- **EXERCISE DATA**:

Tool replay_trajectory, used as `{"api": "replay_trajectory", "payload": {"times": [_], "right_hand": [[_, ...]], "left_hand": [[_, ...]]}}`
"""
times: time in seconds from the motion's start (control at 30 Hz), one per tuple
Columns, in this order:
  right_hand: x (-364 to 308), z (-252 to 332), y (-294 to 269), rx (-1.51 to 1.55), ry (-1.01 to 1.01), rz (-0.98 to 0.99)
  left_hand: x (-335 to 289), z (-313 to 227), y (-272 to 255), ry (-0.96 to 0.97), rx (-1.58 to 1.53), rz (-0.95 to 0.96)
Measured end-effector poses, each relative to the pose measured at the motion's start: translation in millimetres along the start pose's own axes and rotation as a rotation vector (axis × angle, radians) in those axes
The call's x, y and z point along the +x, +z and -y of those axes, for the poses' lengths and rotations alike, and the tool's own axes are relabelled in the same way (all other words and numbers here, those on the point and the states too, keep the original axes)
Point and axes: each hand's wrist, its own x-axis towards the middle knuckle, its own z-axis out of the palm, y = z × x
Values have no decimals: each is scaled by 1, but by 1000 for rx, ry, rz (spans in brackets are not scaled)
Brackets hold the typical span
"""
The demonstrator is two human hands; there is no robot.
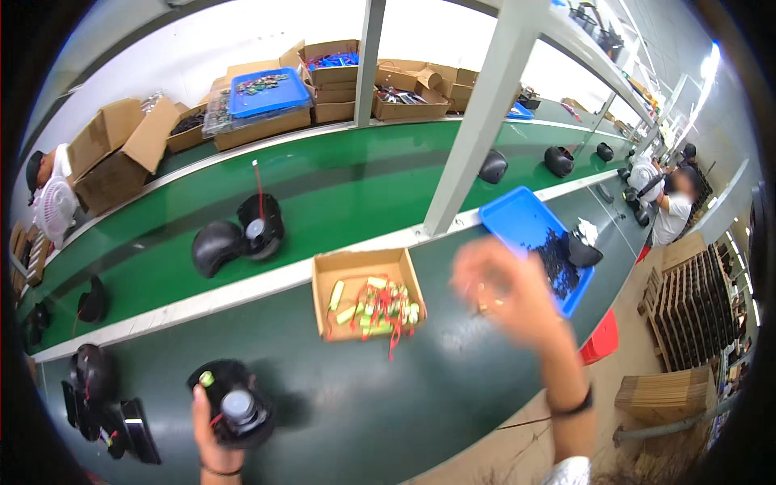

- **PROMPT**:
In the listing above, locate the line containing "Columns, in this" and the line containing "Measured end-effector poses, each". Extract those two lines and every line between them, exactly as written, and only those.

- **TASK OUTPUT**:
Columns, in this order:
  right_hand: x (-364 to 308), z (-252 to 332), y (-294 to 269), rx (-1.51 to 1.55), ry (-1.01 to 1.01), rz (-0.98 to 0.99)
  left_hand: x (-335 to 289), z (-313 to 227), y (-272 to 255), ry (-0.96 to 0.97), rx (-1.58 to 1.53), rz (-0.95 to 0.96)
Measured end-effector poses, each relative to the pose measured at the motion's start: translation in millimetres along the start pose's own axes and rotation as a rotation vector (axis × angle, radians) in those axes

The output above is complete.